US lawmakers have made clear that their concerns about TikTok go beyond where data is stored. In a 2019 tweet, Sen. Chuck Schumer said that under Chinese law, TikTok and ByteDance “can be compelled to cooperate with intelligence work controlled by China’s Communist Party.” At an October 2021 Senate hearing, TikTok’s Head of Public Policy for the Americas Michael Beckerman testified that TikTok’s privacy policy allows it to share the information it collects (including US user data) with ByteDance. He declined to answer questions from Sen. Ted Cruz about whether the policy allows TikTok to share that data with Beijing ByteDance Technology, another ByteDance subsidiary that is partially owned by the Chinese Communist Party.

At the same hearing, Sen. Marsha Blackburn asked Beckerman whether ByteDance employees had access to TikTok’s algorithm. Beckerman, not directly answering the question, said that US user data is kept in the US. Blackburn also asked whether there are programmers, product developers, and data teams in China working on TikTok. Beckerman confirmed that there are.

Lawmakers beyond the US have also raised concerns about TikTok’s relationship with China. In June 2020, the Indian government banned TikTok, WeChat, and more than 50 other Chinese apps after a clash on the India–China border that killed 20 Indian soldiers. India’s regulatory body, the Ministry of Electronics and Information Technology, alleged that the apps were “stealing and surreptitiously transmitting” Indian user data to data centers outside of India. In August 2020, intelligence agencies in Australia began investigating whether TikTok poses a security threat to the country. In September 2021, Ireland’s Data Protection Commission opened an investigation into how TikTok transfers user data to countries outside the EU.

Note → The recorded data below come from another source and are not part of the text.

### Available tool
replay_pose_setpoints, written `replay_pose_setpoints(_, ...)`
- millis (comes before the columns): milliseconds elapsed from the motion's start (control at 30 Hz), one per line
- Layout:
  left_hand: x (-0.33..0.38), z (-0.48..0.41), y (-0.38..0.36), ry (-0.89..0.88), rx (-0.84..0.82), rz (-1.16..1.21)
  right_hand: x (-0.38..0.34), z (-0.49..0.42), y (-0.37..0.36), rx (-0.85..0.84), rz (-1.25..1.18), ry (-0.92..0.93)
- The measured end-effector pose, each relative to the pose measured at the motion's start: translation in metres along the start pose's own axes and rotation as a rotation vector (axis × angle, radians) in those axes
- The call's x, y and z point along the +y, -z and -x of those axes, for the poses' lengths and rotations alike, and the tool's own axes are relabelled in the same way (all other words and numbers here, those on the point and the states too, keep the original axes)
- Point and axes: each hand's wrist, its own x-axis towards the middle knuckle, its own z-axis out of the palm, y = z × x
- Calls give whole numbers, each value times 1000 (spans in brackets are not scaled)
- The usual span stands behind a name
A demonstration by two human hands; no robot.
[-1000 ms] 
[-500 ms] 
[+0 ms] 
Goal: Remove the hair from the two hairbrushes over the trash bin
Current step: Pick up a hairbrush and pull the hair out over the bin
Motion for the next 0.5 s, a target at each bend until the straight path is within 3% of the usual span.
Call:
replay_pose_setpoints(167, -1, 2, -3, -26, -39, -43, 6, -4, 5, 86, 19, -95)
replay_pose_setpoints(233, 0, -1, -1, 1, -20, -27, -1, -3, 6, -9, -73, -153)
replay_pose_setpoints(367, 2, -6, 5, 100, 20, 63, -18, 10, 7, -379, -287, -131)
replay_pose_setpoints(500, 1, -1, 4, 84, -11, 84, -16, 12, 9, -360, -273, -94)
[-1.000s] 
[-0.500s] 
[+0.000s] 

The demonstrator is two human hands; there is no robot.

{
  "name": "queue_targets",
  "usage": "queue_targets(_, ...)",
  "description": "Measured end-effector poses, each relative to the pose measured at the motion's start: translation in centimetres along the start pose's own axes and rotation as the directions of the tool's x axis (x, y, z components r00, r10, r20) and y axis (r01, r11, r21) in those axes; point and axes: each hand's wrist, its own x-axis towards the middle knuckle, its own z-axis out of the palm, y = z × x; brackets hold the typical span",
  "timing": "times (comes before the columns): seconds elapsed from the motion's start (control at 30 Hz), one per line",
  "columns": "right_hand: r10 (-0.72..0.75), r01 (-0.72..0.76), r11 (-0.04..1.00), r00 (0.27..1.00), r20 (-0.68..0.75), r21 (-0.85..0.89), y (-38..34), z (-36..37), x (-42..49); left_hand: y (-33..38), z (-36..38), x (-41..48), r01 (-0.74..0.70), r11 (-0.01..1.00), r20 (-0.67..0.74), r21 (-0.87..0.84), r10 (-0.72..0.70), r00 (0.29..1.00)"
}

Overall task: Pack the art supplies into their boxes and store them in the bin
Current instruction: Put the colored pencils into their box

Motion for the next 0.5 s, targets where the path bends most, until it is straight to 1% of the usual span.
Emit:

The similarities between different countries’ regulatory concerns about TikTok and China emphasize the potential importance of Project Texas. If it succeeds in the US, the project may serve as a roadmap for TikTok in other jurisdictions (perhaps even in India, where it has been banned). It may also serve as a model for other large companies, like Amazon, Facebook, and Google, which face similar concerns from overseas regulators about collecting their citizens’ personal information.

Graham Webster, editor-in-chief of the Stanford–New America DigiChina Project at the Stanford University Cyber Policy Center, sees TikTok as “a guinea pig” for lawmakers’ inherent skepticism about foreign companies collecting their citizens’ data. Still, Webster says he’s optimistic, because ByteDance has a heavy incentive to get regulators fully comfortable with TikTok.

“This is a company that is looking for a way for this to actually work,” he said. “They’re going to keep trying until there’s an obvious defeat, because the amount of money on the table is enormous.” ●

UPDATE

This story has been updated to include comment from Senator Marsha Blackburn.